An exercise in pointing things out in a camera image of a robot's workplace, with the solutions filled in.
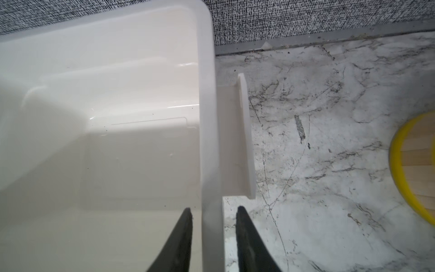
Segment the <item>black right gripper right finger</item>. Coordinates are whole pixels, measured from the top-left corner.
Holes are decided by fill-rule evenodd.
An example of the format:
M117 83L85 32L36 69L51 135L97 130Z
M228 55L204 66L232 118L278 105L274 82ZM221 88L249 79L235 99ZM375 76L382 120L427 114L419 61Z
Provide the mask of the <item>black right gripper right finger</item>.
M281 272L243 206L236 213L236 240L240 272Z

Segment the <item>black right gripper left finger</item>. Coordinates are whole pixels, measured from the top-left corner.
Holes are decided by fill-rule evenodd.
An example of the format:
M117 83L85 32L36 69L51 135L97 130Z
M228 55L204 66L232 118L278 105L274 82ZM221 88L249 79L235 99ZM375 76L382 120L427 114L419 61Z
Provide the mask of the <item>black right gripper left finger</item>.
M148 272L188 272L193 237L193 216L189 207L179 217L169 238Z

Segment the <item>white plastic storage bin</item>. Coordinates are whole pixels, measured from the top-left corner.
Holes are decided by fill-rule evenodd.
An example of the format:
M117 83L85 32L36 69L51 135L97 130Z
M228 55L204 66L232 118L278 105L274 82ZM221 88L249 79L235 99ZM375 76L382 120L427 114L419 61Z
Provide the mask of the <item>white plastic storage bin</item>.
M225 269L225 196L254 198L243 74L216 85L202 1L1 37L1 270L145 272L181 214L190 271Z

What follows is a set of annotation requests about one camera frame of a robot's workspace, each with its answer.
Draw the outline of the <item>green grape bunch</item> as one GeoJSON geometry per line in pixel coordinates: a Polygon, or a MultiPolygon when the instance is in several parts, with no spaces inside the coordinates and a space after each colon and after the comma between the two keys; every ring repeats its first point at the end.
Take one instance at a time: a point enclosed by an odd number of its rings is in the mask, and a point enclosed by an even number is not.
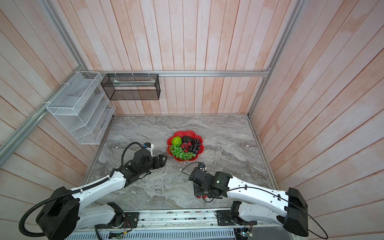
{"type": "Polygon", "coordinates": [[[169,147],[169,153],[181,161],[189,161],[197,156],[197,154],[190,152],[188,149],[183,149],[182,147],[175,145],[169,147]]]}

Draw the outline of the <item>green bumpy round fruit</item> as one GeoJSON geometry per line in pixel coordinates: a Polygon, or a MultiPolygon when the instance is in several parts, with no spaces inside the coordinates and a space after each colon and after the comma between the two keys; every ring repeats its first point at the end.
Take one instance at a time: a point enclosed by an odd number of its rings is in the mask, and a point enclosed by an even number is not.
{"type": "Polygon", "coordinates": [[[183,143],[183,140],[182,140],[181,137],[176,136],[176,137],[172,138],[171,143],[172,143],[173,146],[179,147],[183,143]]]}

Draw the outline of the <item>red cherry pair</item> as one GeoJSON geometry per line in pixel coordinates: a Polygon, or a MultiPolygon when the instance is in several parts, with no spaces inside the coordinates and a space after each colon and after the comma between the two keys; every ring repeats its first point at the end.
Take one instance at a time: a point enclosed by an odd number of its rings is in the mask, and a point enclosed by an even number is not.
{"type": "Polygon", "coordinates": [[[191,142],[188,142],[188,143],[182,143],[181,144],[181,148],[184,152],[189,152],[190,151],[190,148],[192,147],[192,143],[191,142]]]}

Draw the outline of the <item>black grape bunch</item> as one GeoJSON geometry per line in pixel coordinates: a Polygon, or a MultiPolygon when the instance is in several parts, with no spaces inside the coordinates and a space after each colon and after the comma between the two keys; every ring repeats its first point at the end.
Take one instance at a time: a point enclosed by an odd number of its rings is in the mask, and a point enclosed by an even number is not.
{"type": "Polygon", "coordinates": [[[200,149],[201,149],[200,139],[196,138],[196,139],[193,139],[191,142],[189,142],[189,152],[192,152],[193,154],[197,155],[200,149]]]}

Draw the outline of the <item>dark avocado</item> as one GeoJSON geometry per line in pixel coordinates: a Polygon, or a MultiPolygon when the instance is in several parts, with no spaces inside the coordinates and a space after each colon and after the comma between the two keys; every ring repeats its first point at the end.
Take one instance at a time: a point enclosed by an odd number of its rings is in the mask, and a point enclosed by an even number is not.
{"type": "Polygon", "coordinates": [[[183,143],[192,143],[194,141],[194,138],[189,137],[189,136],[183,136],[182,137],[182,142],[183,143]]]}

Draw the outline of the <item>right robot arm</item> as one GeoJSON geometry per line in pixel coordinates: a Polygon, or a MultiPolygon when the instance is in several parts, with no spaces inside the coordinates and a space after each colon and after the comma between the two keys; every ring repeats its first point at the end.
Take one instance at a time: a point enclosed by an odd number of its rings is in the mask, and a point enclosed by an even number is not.
{"type": "Polygon", "coordinates": [[[267,222],[280,225],[291,234],[309,236],[308,204],[297,189],[267,189],[227,173],[211,175],[198,167],[189,174],[189,181],[194,184],[196,197],[234,199],[229,210],[215,212],[220,226],[249,226],[267,222]]]}

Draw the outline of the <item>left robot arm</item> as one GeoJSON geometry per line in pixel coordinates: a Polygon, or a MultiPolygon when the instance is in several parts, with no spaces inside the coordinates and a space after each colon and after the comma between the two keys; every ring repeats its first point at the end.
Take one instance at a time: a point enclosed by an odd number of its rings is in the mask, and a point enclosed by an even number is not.
{"type": "Polygon", "coordinates": [[[125,225],[125,214],[118,204],[109,202],[95,208],[89,208],[89,205],[143,179],[153,170],[163,168],[167,159],[164,155],[153,156],[152,149],[139,149],[132,160],[121,162],[119,168],[98,181],[71,190],[57,189],[43,204],[36,218],[43,236],[50,240],[64,240],[72,232],[91,226],[119,228],[125,225]]]}

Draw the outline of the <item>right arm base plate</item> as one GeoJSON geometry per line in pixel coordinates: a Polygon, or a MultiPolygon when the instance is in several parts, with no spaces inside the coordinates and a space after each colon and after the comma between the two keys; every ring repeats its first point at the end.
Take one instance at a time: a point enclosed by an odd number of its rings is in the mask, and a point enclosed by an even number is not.
{"type": "Polygon", "coordinates": [[[215,216],[219,226],[253,226],[258,224],[257,221],[246,222],[239,216],[232,214],[230,210],[217,210],[215,211],[215,216]]]}

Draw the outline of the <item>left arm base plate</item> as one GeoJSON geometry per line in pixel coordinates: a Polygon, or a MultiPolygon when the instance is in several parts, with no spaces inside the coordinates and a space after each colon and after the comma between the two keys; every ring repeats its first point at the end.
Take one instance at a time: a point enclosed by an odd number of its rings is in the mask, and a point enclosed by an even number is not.
{"type": "Polygon", "coordinates": [[[138,226],[139,212],[124,212],[113,217],[109,224],[98,225],[100,229],[135,229],[138,226]]]}

-*-*-

TASK STATEMENT >>
Nothing but an exact copy of the data, without pictures, should be returned.

WRITTEN ANSWER >>
An exercise in pointing things out in a camera image of a robot's workplace, with the solutions filled in.
Segment the <item>black right gripper right finger</item>. Coordinates are whole pixels, measured from the top-left corner.
Holes are decided by fill-rule evenodd.
An example of the format:
M117 83L85 32L36 69L51 135L97 130Z
M228 55L204 66L232 118L278 105L274 82ZM221 88L249 79L235 99ZM375 76L382 120L427 114L419 61Z
Provide the mask of the <item>black right gripper right finger</item>.
M281 272L243 206L236 213L236 240L240 272Z

Segment the <item>black right gripper left finger</item>. Coordinates are whole pixels, measured from the top-left corner.
Holes are decided by fill-rule evenodd.
An example of the format:
M117 83L85 32L36 69L51 135L97 130Z
M228 55L204 66L232 118L278 105L274 82ZM221 88L249 79L235 99ZM375 76L382 120L427 114L419 61Z
Provide the mask of the <item>black right gripper left finger</item>.
M148 272L188 272L193 237L193 216L189 207L179 217L169 238Z

Segment the <item>white plastic storage bin</item>. Coordinates are whole pixels, measured from the top-left corner.
Holes are decided by fill-rule evenodd.
An example of the format:
M117 83L85 32L36 69L51 135L97 130Z
M228 55L204 66L232 118L278 105L274 82ZM221 88L249 79L235 99ZM375 76L382 120L427 114L419 61Z
Provide the mask of the <item>white plastic storage bin</item>.
M225 269L225 196L254 198L243 74L216 85L202 1L1 37L1 270L145 272L181 214L190 271Z

What follows is a set of annotation requests about one camera frame of a robot's workspace, each with its answer.
Draw the outline of the <item>green grape bunch</item> as one GeoJSON geometry per line in pixel coordinates: a Polygon, or a MultiPolygon when the instance is in several parts, with no spaces inside the coordinates and a space after each colon and after the comma between the two keys; every ring repeats its first point at the end.
Take one instance at a time: a point enclosed by an odd number of its rings is in the mask, and a point enclosed by an even number is not.
{"type": "Polygon", "coordinates": [[[169,147],[169,153],[181,161],[189,161],[197,156],[197,154],[190,152],[188,149],[183,149],[182,147],[175,145],[169,147]]]}

Draw the outline of the <item>green bumpy round fruit</item> as one GeoJSON geometry per line in pixel coordinates: a Polygon, or a MultiPolygon when the instance is in several parts, with no spaces inside the coordinates and a space after each colon and after the comma between the two keys; every ring repeats its first point at the end.
Take one instance at a time: a point enclosed by an odd number of its rings is in the mask, and a point enclosed by an even number is not.
{"type": "Polygon", "coordinates": [[[183,143],[183,140],[182,140],[181,137],[176,136],[176,137],[172,138],[171,143],[172,143],[173,146],[179,147],[183,143]]]}

Draw the outline of the <item>red cherry pair</item> as one GeoJSON geometry per line in pixel coordinates: a Polygon, or a MultiPolygon when the instance is in several parts, with no spaces inside the coordinates and a space after each colon and after the comma between the two keys; every ring repeats its first point at the end.
Take one instance at a time: a point enclosed by an odd number of its rings is in the mask, and a point enclosed by an even number is not.
{"type": "Polygon", "coordinates": [[[191,142],[188,142],[188,143],[182,143],[181,144],[181,148],[184,152],[189,152],[190,151],[190,148],[192,147],[192,143],[191,142]]]}

Draw the outline of the <item>black grape bunch</item> as one GeoJSON geometry per line in pixel coordinates: a Polygon, or a MultiPolygon when the instance is in several parts, with no spaces inside the coordinates and a space after each colon and after the comma between the two keys; every ring repeats its first point at the end.
Take one instance at a time: a point enclosed by an odd number of its rings is in the mask, and a point enclosed by an even number is not.
{"type": "Polygon", "coordinates": [[[200,149],[201,149],[200,139],[196,138],[196,139],[193,139],[191,142],[189,142],[189,152],[192,152],[193,154],[197,155],[200,149]]]}

Draw the outline of the <item>dark avocado</item> as one GeoJSON geometry per line in pixel coordinates: a Polygon, or a MultiPolygon when the instance is in several parts, with no spaces inside the coordinates and a space after each colon and after the comma between the two keys; every ring repeats its first point at the end.
Take one instance at a time: a point enclosed by an odd number of its rings is in the mask, and a point enclosed by an even number is not.
{"type": "Polygon", "coordinates": [[[183,143],[192,143],[194,141],[194,138],[189,137],[189,136],[183,136],[182,137],[182,142],[183,143]]]}

Draw the outline of the <item>right robot arm</item> as one GeoJSON geometry per line in pixel coordinates: a Polygon, or a MultiPolygon when the instance is in several parts, with no spaces inside the coordinates and a space after each colon and after the comma between the two keys; every ring repeats its first point at the end.
Take one instance at a time: a point enclosed by an odd number of its rings is in the mask, and a point enclosed by an even number is not.
{"type": "Polygon", "coordinates": [[[267,222],[280,225],[291,234],[309,236],[308,204],[297,189],[267,189],[227,173],[211,175],[198,167],[189,174],[189,181],[194,184],[196,197],[234,199],[229,210],[215,212],[220,226],[249,226],[267,222]]]}

Draw the outline of the <item>left robot arm</item> as one GeoJSON geometry per line in pixel coordinates: a Polygon, or a MultiPolygon when the instance is in several parts, with no spaces inside the coordinates and a space after each colon and after the comma between the two keys; every ring repeats its first point at the end.
Take one instance at a time: a point enclosed by an odd number of its rings is in the mask, and a point enclosed by an even number is not.
{"type": "Polygon", "coordinates": [[[125,225],[125,214],[118,204],[109,202],[95,208],[89,208],[89,205],[143,179],[153,170],[163,168],[167,159],[164,155],[153,156],[152,149],[139,149],[132,160],[121,162],[119,168],[98,181],[71,190],[57,189],[43,204],[36,218],[43,236],[50,240],[64,240],[72,232],[91,226],[119,228],[125,225]]]}

Draw the outline of the <item>right arm base plate</item> as one GeoJSON geometry per line in pixel coordinates: a Polygon, or a MultiPolygon when the instance is in several parts, with no spaces inside the coordinates and a space after each colon and after the comma between the two keys; every ring repeats its first point at the end.
Take one instance at a time: a point enclosed by an odd number of its rings is in the mask, and a point enclosed by an even number is not.
{"type": "Polygon", "coordinates": [[[215,216],[219,226],[253,226],[258,224],[257,221],[246,222],[239,216],[232,214],[230,210],[217,210],[215,211],[215,216]]]}

Draw the outline of the <item>left arm base plate</item> as one GeoJSON geometry per line in pixel coordinates: a Polygon, or a MultiPolygon when the instance is in several parts, with no spaces inside the coordinates and a space after each colon and after the comma between the two keys; every ring repeats its first point at the end.
Take one instance at a time: a point enclosed by an odd number of its rings is in the mask, and a point enclosed by an even number is not.
{"type": "Polygon", "coordinates": [[[138,226],[139,212],[124,212],[113,217],[109,224],[98,225],[100,229],[135,229],[138,226]]]}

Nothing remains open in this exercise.